Focusing on frogs, toads and salamanders, some of which are toxic, such as yellow-bellied toads (Bombina variegata), California newts (Taricha torosa) and poison dart frogs (Dendrobatidae family), the authors mapped a phylogenetic tree of species that had a range of anti-predator characteristics: fully cryptic species; fully conspicuous species; species with conspicuous coloration present as small patches on their ventral surfaces (PV); species with a fully conspicuous ventral surface (FV); and species that had both cryptic and conspicuous forms (polymorphic species). Using two data sets, a large one that lacked information on chemical defences, and a smaller one that included them, the authors uncovered a plethora of evolutionary relationships. What seems to be key to the origin of aposematism is that amphibians with hidden colour signals, specifically the chemically defended FV state, are probably the most important evolutionary precursor of the aposematic conspicuous defended state.
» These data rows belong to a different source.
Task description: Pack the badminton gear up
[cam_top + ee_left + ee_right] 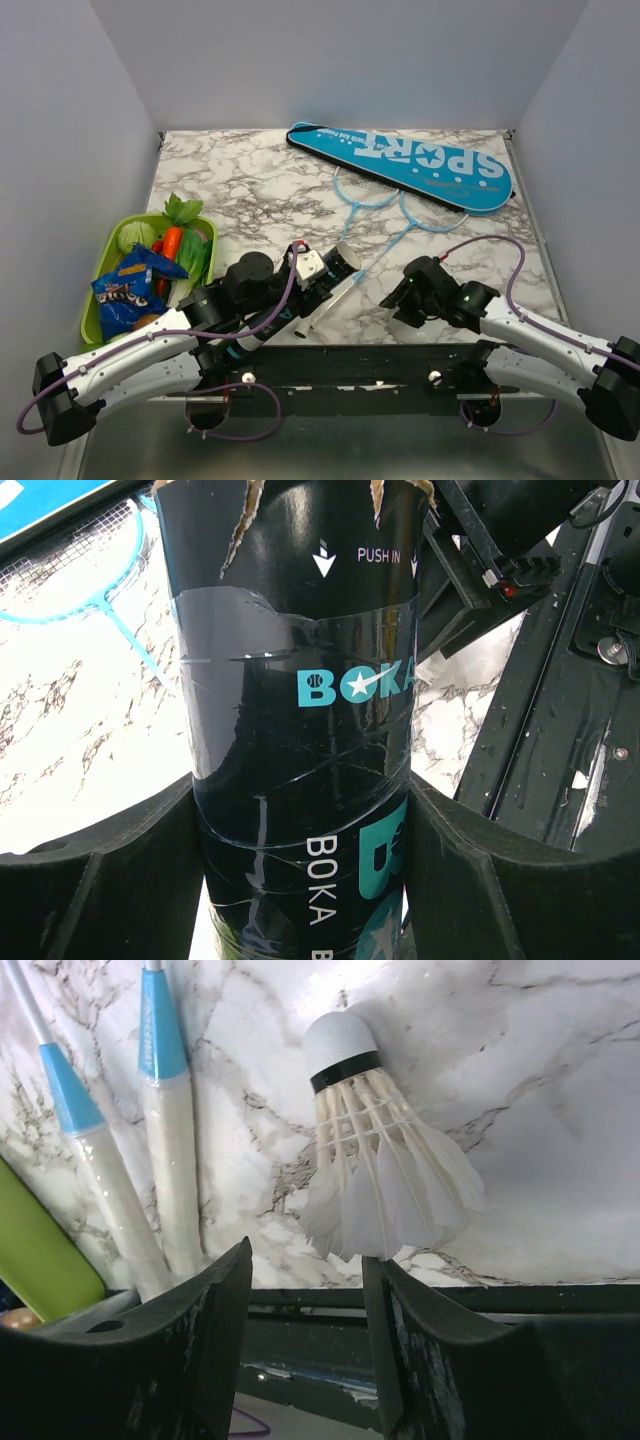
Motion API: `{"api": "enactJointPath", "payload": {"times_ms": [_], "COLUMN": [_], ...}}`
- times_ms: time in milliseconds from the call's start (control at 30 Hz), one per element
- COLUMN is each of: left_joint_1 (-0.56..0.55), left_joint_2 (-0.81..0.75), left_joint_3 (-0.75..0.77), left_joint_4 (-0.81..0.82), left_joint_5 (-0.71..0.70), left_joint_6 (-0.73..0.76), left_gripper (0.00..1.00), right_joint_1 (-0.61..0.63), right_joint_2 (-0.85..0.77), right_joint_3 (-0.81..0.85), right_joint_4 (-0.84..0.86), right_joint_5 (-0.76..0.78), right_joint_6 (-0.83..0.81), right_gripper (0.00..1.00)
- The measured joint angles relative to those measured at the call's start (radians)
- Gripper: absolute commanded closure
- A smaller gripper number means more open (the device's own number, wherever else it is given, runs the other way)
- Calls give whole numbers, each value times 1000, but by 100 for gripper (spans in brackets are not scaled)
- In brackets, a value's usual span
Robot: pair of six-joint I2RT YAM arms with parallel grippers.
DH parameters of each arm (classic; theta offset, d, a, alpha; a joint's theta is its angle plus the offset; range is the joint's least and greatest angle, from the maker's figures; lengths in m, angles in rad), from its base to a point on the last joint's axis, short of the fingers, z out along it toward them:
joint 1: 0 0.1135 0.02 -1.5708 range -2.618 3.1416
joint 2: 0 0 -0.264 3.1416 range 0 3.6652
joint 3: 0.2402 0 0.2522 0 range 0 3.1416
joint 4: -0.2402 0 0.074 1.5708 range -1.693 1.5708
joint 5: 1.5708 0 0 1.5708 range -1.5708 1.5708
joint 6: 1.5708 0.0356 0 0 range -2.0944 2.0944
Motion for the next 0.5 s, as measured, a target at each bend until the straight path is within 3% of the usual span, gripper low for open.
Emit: {"api": "enactJointPath", "payload": {"times_ms": [300, 500], "left_joint_1": [0, 0], "left_joint_2": [9, 22], "left_joint_3": [0, 0], "left_joint_4": [2, 3], "left_joint_5": [0, 0], "left_joint_6": [0, 1], "left_gripper": [86, 86], "right_joint_1": [0, 0], "right_joint_2": [0, 0], "right_joint_3": [-27, -27], "right_joint_4": [0, -1], "right_joint_5": [103, 172], "right_joint_6": [30, 31], "right_gripper": [44, 53]}}
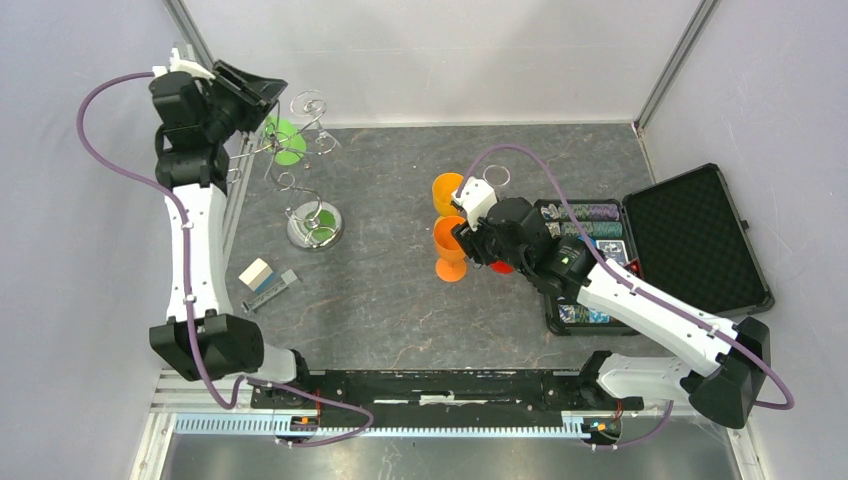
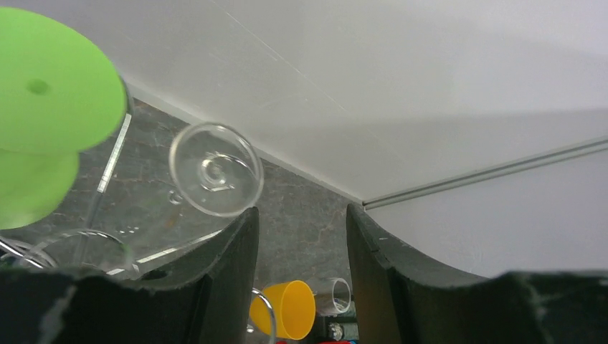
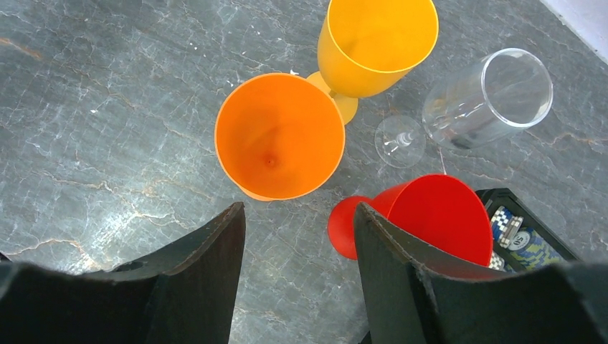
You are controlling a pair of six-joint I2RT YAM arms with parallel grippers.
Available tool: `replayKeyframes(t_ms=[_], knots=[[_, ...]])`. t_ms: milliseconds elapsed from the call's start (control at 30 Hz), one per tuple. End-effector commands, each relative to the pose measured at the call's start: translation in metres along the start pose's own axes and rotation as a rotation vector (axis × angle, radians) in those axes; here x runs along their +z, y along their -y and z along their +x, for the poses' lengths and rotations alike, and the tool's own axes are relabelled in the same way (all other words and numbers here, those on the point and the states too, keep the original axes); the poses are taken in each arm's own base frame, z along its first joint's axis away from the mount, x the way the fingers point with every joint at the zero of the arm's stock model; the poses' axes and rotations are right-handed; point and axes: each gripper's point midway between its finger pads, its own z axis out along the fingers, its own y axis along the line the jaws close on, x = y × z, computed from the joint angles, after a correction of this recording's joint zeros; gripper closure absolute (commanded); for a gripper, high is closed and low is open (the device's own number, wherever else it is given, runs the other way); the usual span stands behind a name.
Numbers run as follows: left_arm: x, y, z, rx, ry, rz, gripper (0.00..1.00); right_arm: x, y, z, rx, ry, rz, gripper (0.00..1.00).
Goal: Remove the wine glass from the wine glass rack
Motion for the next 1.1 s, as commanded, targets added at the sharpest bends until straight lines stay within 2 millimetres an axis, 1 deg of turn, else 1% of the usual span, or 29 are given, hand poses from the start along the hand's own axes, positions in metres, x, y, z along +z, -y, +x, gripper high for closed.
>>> replayKeyframes(t_ms=[0, 67, 100, 133, 200, 267, 400, 567, 700, 800, 967, 1067], knots=[[-0.013, 0.013, -0.007, 0.017, 0.140, -0.079, 0.47, -0.001, -0.003, -0.007, 0.041, 0.037, -0.012, 0.38], [-0.009, 0.010, 0.000, 0.011, 0.144, -0.117, 0.47, -0.001, -0.002, -0.005, 0.042, 0.035, -0.010, 0.38], [-0.008, 0.006, 0.002, 0.010, 0.150, -0.145, 0.46, -0.001, -0.002, -0.005, 0.042, 0.038, -0.010, 0.38], [-0.005, 0.007, 0.011, 0.015, 0.143, -0.160, 0.45, -0.001, -0.003, -0.004, 0.043, 0.038, -0.012, 0.38], [-0.002, -0.002, 0.019, 0.028, 0.169, -0.235, 0.45, -0.002, -0.003, -0.003, 0.043, 0.041, -0.010, 0.38], [0.002, -0.010, 0.028, 0.041, 0.188, -0.286, 0.40, -0.002, -0.003, -0.002, 0.045, 0.043, -0.012, 0.38], [0.015, -0.016, 0.041, 0.045, 0.166, -0.312, 0.40, -0.003, -0.003, 0.000, 0.043, 0.041, -0.013, 0.38], [0.020, -0.030, 0.038, 0.054, 0.204, -0.373, 0.40, -0.004, -0.002, 0.003, 0.046, 0.045, -0.010, 0.38], [0.024, -0.036, 0.036, 0.061, 0.223, -0.392, 0.40, -0.004, -0.002, 0.006, 0.044, 0.042, -0.006, 0.38], [0.029, -0.042, 0.035, 0.059, 0.232, -0.412, 0.36, -0.004, -0.002, 0.007, 0.042, 0.040, -0.004, 0.38], [0.038, -0.041, 0.031, 0.032, 0.253, -0.403, 0.36, -0.004, -0.001, 0.009, 0.043, 0.038, -0.001, 0.38], [0.041, -0.041, 0.030, 0.001, 0.265, -0.394, 0.39, -0.004, -0.002, 0.010, 0.045, 0.037, -0.005, 0.38]])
In turn, the FV defended state arises from the PV defended state or the undefended FV state, and these FV species themselves evolve from the undefended PV state. The authors report that around 90% of the conspicuous, FV conspicuous or polymorphic species that they analysed are chemically defended, and this is also true for a good proportion of PV conspicuous and cryptic species. This indicates that amphibians are honest signallers rather than species that ‘cheat’ by mimicking warning colours in the absence of defences. The authors also found evidence that aposematic species can evolve back to cryptic or polymorphic species, mirroring the surprising evolutionary flexibility seen in transitions between mimicry and crypticity in coral snakes11, an observation that questions the idea that stable evolutionary end points exist.
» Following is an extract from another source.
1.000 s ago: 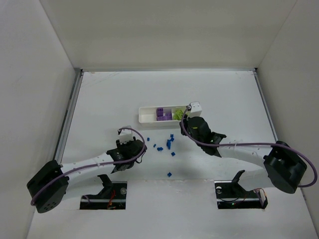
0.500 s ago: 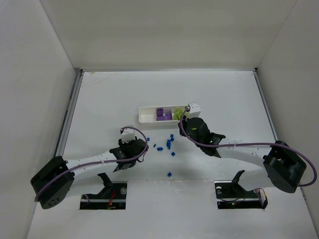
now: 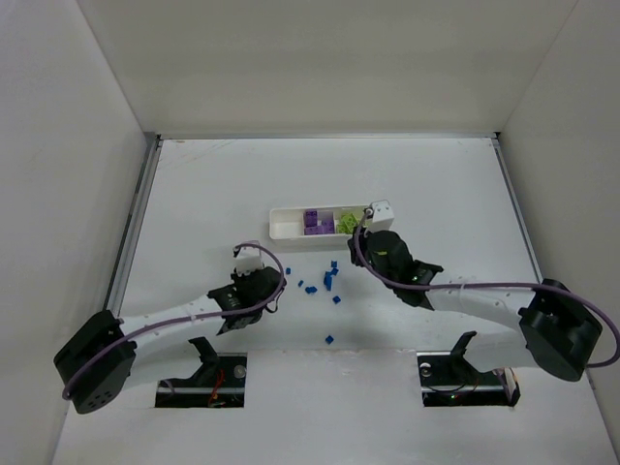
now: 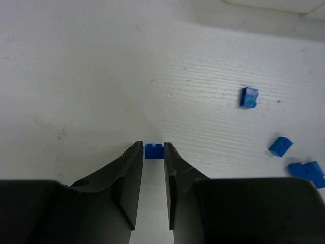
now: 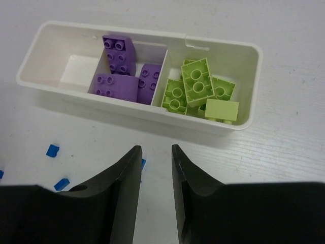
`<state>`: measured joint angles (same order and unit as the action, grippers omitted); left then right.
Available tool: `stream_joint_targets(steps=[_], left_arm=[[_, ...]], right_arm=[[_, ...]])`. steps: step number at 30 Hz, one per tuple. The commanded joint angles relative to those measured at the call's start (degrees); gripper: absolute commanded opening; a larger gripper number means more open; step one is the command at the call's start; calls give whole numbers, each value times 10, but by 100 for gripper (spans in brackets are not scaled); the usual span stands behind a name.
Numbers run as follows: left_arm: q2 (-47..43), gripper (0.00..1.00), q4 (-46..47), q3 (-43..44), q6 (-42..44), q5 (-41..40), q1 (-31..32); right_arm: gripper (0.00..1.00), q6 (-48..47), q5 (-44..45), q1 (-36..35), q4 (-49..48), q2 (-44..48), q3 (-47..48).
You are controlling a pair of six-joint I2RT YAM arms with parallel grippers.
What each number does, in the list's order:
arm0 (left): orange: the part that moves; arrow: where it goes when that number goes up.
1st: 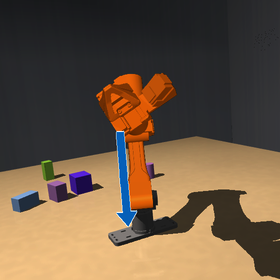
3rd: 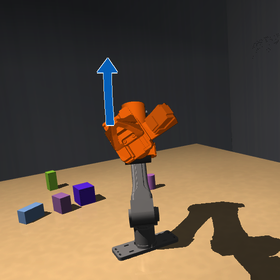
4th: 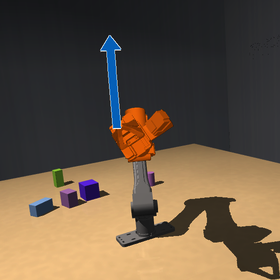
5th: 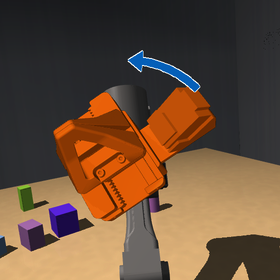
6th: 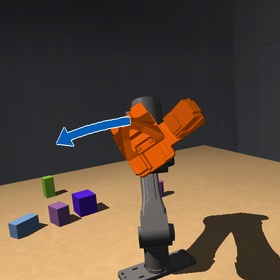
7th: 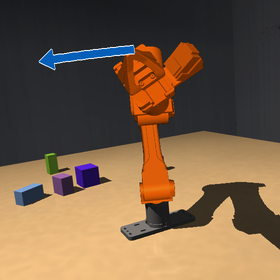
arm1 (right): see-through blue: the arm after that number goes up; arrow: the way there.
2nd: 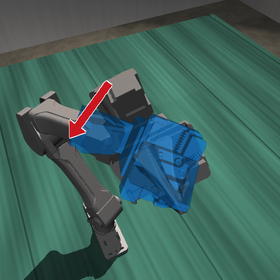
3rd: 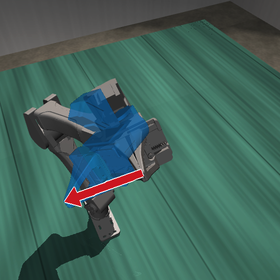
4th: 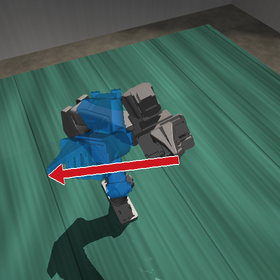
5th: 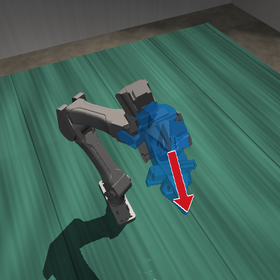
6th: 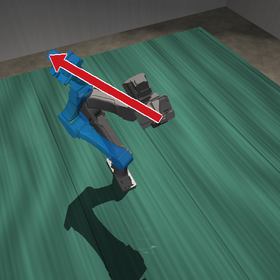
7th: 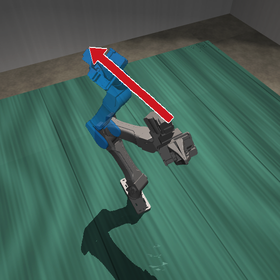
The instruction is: Sort the legos into containers by color
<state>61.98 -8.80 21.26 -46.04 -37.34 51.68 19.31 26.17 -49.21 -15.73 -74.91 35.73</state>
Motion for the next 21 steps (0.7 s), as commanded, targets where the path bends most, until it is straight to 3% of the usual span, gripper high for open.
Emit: stream_joint_targets(steps=[1, 5, 9, 12, 16, 21], left_arm=[[-48, 20, 18, 13, 13, 6, -10], [-70, 20, 60, 15, 31, 45, -36], [-53, 20, 141, 15, 35, 107, -75], [-34, 20, 161, 20, 39, 131, -88], [-62, 24, 127, 12, 54, 91, -82], [-124, 34, 48, 5, 51, 34, -66]], right_arm=[[36, 7, -3, -13, -20, 42, -24], [29, 30, -36, -91, 19, 90, -46], [30, 57, -30, -201, 83, 116, -53], [39, 94, -24, -262, 148, 122, -52], [56, 112, -24, -334, 191, 111, -49], [61, 122, -52, -353, 196, 58, -35]])
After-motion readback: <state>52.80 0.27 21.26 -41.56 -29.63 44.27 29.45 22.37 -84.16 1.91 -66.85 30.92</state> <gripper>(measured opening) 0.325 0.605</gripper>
Remarkably, scientists already knew about mix-and-match cryptic–conspicuous forms of protective coloration in three other contexts. One of these is deimatism, in which cryptic prey briefly flash a hidden conspicuous patch to cause the predator to hesitate — such prey might or might not have chemical defences12. Another is flash coloration, whereby prey expose conspicuous patches while fleeing but hide them as soon as they come to rest, causing the predator to search for an inappropriate object13. The third is distance-dependent camouflage, in which defended prey are cryptic far off but conspicuous up close14.
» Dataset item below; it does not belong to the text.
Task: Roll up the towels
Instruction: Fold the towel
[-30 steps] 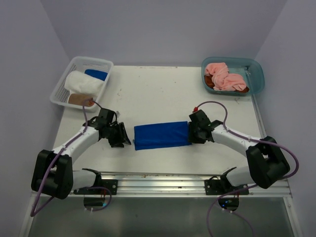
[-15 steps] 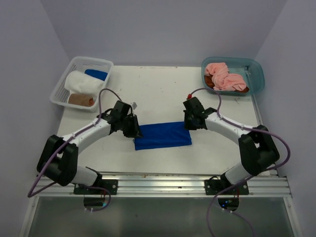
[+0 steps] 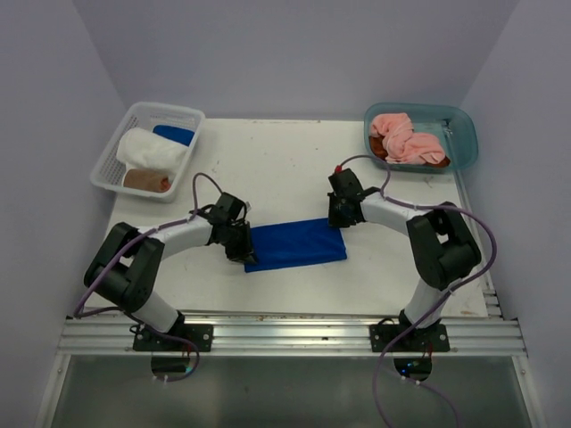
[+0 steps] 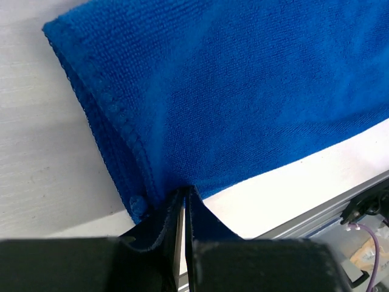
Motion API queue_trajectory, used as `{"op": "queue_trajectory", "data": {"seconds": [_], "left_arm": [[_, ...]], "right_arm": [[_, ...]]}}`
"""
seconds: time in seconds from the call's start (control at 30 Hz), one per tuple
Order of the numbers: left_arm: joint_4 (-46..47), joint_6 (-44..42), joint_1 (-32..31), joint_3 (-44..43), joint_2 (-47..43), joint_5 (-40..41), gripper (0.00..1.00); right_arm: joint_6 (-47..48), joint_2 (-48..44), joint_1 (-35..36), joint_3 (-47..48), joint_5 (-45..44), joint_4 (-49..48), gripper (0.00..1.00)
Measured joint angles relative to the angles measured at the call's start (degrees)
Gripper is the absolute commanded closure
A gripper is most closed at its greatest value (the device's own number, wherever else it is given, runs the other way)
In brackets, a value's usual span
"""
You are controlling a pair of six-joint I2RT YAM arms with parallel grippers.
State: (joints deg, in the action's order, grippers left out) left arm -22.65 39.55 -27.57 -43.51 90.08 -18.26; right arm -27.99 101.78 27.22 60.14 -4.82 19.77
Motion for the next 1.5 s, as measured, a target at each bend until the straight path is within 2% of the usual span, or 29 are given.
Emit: {"op": "queue_trajectory", "data": {"seconds": [0.23, 0.33, 0.43, 0.6, 0.7, 0.8, 0.93, 1.07, 1.17, 1.23, 1.4, 1.5], "left_arm": [[-1.92, -0.31, 0.04, -3.74, 3.34, -0.28, 0.92], [-4.28, -0.83, -0.11, -8.94, 7.15, 0.96, 0.93], [-5.90, -1.97, -0.22, -16.04, 11.39, 4.79, 0.93], [-9.46, -4.17, -0.20, -27.96, 15.58, 12.28, 0.92], [-10.69, -5.22, -0.20, -33.35, 15.72, 15.82, 0.89], [-10.86, -6.21, -0.20, -34.84, 15.32, 17.33, 0.88], [-10.56, -6.25, -0.20, -32.52, 15.04, 15.32, 0.84], [-9.70, -5.70, -0.20, -27.17, 14.08, 13.73, 0.84], [-9.66, -5.33, -0.17, -25.00, 13.97, 14.05, 0.72], [-9.62, -4.83, -0.04, -24.61, 13.97, 14.36, 0.69], [-8.33, -4.68, 0.96, -24.50, 14.21, 14.67, 0.72], [-7.54, -4.68, 1.31, -24.74, 15.82, 14.67, 0.75]], "right_arm": [[-2.10, -7.34, 0.09, -11.02, 0.72, -9.16, 1.00], [-4.55, -13.14, 1.07, -17.57, 1.49, -10.69, 1.00], [-8.90, -19.21, 6.34, -23.39, 1.03, -10.82, 1.00], [-17.86, -25.94, 19.80, -28.37, 0.79, -8.20, 1.00], [-21.53, -31.71, 21.97, -29.62, -1.55, -2.21, 1.00], [-22.16, -36.13, 21.77, -28.61, -6.32, 2.51, 0.97], [-20.65, -33.00, 21.73, -22.69, -10.43, 6.95, 0.98], [-18.62, -26.97, 21.73, -17.81, -11.10, 6.69, 0.98], [-17.42, -24.44, 21.73, -16.55, -11.06, 6.56, 0.98], [-16.90, -23.69, 21.73, -16.26, -10.99, 6.56, 0.98], [-15.87, -23.23, 21.73, -16.09, -11.13, 6.60, 0.94], [-15.06, -22.60, 21.64, -16.09, -11.58, 6.58, 0.96]]}}
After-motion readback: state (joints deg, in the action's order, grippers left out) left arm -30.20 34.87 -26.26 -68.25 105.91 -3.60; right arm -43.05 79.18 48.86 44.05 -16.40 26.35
However, none of these three examples was used to solve the aposematism paradox until now. With a new solution at hand, namely that aposematism can evolve without loss of crypsis, it is essential to examine how widespread the phenomenon is by investigating other groups of species with ‘dangerous’ reputations, such as sea slugs and snakes. Once again, Wallace has led the way, and we mortals simply follow on behind.